REQUIRED WORK: Copy each line in the data that includes the word "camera".
[Start of Attachment]
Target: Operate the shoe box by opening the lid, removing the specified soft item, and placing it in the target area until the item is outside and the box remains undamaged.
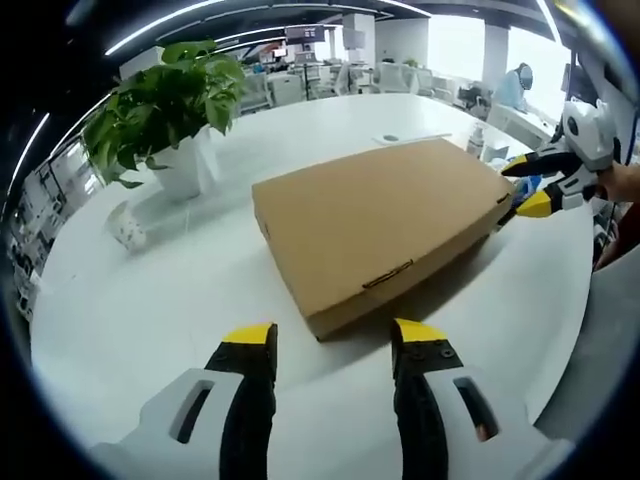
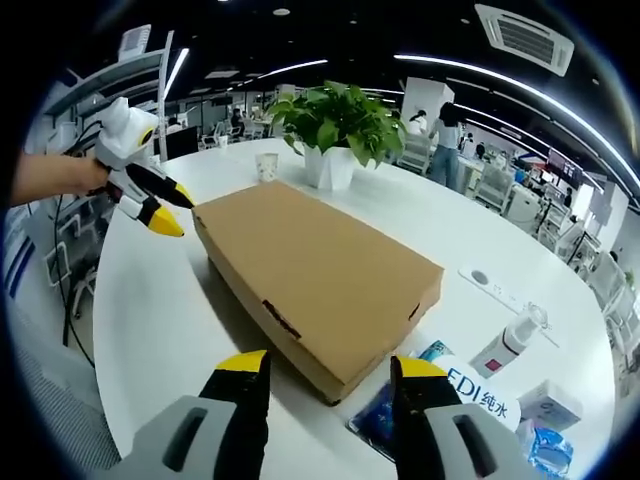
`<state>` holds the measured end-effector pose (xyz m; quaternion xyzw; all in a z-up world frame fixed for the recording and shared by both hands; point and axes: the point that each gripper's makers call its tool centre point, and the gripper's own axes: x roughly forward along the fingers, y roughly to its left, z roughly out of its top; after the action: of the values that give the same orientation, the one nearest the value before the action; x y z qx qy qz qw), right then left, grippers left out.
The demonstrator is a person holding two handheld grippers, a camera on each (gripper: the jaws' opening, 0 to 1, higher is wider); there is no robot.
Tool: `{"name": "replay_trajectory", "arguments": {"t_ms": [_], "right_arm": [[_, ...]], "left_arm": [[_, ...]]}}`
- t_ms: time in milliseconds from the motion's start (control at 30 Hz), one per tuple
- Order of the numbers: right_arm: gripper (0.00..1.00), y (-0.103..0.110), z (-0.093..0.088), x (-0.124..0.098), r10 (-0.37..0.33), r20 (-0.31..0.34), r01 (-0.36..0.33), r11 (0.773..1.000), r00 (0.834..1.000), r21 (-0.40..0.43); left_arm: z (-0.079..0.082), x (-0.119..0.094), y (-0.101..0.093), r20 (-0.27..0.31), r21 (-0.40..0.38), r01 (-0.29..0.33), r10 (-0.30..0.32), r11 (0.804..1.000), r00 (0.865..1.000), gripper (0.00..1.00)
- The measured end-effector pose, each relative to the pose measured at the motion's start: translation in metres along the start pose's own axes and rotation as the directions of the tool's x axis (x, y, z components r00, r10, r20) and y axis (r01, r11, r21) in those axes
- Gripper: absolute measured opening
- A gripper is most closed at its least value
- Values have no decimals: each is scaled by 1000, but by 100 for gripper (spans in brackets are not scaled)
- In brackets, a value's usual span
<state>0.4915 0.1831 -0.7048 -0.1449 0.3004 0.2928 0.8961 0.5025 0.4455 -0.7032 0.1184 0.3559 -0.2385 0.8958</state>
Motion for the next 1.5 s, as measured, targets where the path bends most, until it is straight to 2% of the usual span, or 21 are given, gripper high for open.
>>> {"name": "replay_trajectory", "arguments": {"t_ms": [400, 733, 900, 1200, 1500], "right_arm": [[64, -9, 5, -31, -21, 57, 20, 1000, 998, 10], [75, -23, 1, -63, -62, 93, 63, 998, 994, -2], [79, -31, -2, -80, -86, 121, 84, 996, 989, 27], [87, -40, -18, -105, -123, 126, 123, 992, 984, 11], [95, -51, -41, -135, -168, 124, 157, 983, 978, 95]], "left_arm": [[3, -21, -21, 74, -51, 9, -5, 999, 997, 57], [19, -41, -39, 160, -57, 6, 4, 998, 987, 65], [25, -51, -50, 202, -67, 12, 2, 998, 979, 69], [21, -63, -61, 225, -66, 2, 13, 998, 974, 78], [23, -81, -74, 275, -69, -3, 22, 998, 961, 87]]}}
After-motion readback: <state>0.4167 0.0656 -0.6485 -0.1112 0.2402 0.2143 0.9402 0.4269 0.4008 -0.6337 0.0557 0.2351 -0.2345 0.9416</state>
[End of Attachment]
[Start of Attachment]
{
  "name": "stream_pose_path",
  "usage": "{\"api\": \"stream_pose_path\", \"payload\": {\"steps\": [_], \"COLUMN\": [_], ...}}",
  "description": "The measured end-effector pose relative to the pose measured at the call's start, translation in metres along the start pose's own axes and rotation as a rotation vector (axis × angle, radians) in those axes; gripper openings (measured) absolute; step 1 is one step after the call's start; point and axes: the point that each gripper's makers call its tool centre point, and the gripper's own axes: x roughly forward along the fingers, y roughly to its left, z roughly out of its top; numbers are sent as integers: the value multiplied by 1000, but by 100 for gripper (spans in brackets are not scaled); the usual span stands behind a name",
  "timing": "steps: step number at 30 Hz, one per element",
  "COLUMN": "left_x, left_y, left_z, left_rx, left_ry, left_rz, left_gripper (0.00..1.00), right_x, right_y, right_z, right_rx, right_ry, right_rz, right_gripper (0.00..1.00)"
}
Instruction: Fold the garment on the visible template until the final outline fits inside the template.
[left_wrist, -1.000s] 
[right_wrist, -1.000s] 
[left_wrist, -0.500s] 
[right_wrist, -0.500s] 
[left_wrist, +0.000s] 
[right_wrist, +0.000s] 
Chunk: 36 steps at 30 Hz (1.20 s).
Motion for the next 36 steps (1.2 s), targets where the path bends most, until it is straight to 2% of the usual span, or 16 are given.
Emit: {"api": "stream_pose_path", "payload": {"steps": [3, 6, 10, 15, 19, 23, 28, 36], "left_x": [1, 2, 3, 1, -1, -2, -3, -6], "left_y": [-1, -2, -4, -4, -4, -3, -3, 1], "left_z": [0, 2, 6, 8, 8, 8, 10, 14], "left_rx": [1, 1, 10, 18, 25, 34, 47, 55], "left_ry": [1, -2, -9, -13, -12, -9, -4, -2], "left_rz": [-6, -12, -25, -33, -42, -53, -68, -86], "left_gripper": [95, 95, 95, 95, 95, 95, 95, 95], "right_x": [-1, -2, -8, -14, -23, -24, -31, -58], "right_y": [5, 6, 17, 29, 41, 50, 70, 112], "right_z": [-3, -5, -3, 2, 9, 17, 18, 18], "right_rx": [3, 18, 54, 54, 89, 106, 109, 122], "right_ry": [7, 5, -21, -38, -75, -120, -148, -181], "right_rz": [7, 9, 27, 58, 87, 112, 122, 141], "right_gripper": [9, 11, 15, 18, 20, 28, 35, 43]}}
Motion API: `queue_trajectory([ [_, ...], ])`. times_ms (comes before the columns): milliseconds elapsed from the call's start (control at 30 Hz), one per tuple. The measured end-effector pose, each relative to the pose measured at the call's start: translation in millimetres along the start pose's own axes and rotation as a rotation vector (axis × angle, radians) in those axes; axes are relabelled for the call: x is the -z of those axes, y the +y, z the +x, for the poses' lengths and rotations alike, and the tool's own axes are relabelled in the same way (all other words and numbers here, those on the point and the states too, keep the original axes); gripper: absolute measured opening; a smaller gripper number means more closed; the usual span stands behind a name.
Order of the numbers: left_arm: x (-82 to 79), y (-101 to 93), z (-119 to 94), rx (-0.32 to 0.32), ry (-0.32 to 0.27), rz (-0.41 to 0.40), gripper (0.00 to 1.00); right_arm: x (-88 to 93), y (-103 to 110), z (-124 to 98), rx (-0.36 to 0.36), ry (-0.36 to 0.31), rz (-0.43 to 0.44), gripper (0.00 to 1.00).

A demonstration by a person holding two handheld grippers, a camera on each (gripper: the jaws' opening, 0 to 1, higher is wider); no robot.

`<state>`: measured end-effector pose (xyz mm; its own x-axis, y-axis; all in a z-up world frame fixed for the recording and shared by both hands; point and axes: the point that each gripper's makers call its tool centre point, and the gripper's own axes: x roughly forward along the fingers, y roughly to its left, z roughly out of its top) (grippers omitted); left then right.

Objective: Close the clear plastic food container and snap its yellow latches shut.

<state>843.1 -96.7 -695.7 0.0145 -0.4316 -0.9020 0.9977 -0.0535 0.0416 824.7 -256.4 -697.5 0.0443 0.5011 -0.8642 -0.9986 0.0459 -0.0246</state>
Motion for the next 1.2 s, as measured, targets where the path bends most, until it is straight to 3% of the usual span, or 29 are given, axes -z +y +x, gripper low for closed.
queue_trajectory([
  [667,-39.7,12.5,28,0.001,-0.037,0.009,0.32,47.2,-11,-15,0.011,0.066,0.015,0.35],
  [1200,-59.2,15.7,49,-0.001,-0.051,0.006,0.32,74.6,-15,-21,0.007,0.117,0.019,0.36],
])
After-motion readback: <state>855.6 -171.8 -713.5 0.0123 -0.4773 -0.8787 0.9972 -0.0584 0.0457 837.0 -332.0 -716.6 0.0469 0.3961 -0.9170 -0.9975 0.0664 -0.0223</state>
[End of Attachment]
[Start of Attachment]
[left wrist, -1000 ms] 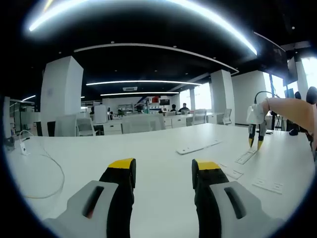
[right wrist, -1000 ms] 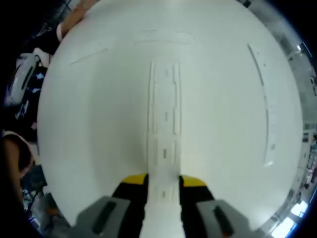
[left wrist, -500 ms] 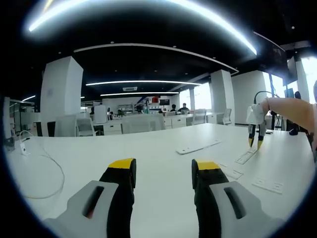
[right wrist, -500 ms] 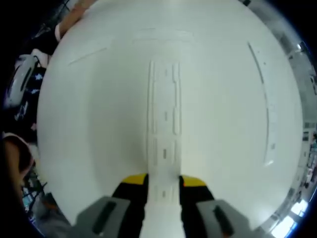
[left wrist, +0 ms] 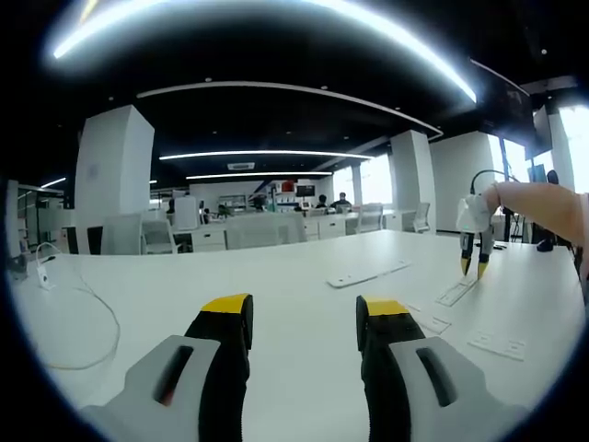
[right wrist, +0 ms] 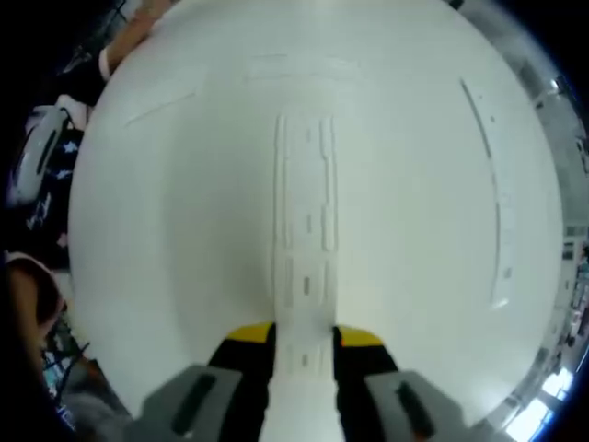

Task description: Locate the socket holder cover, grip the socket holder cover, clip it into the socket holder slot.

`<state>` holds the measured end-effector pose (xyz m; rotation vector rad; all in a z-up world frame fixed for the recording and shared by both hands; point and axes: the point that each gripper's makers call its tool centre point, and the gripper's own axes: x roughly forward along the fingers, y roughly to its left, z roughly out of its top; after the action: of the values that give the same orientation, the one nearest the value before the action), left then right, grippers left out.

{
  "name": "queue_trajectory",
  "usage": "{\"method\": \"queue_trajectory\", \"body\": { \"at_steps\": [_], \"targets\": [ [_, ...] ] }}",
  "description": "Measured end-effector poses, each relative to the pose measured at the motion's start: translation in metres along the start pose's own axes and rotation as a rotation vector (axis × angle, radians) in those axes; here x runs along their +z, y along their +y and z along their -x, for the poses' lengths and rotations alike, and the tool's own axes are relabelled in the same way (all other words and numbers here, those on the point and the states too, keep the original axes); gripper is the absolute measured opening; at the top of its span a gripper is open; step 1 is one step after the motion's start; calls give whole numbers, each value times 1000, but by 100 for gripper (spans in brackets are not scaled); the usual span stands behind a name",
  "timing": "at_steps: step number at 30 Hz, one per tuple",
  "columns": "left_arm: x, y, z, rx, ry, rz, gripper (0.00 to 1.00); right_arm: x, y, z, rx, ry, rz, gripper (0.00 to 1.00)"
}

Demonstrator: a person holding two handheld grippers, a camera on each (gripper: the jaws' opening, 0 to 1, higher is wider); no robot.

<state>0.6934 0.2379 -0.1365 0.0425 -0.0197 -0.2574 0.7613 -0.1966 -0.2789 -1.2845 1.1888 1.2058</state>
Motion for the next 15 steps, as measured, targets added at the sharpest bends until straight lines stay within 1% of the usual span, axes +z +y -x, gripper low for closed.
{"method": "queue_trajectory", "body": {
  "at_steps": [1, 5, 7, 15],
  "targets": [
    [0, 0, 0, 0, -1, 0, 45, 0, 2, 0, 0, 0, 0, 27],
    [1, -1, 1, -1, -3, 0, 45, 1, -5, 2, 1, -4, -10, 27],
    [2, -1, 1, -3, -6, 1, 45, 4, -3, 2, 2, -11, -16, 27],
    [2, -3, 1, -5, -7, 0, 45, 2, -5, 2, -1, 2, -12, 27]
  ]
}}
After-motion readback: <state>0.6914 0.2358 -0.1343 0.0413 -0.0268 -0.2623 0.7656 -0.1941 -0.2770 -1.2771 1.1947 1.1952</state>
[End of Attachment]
SOLUTION FOR THIS EXERCISE:
The demonstrator is a person holding two handheld grippers, a camera on each (gripper: the jaws' opening, 0 to 1, higher is wider); there is no robot.
A demonstration by a person holding two handheld grippers, a camera on each (gripper: the jaws' opening, 0 to 1, higher is wider); no robot.
Demonstrator: a person holding two handheld grippers, a camera on each (gripper: the jaws' opening, 0 to 1, higher is wider); no robot.

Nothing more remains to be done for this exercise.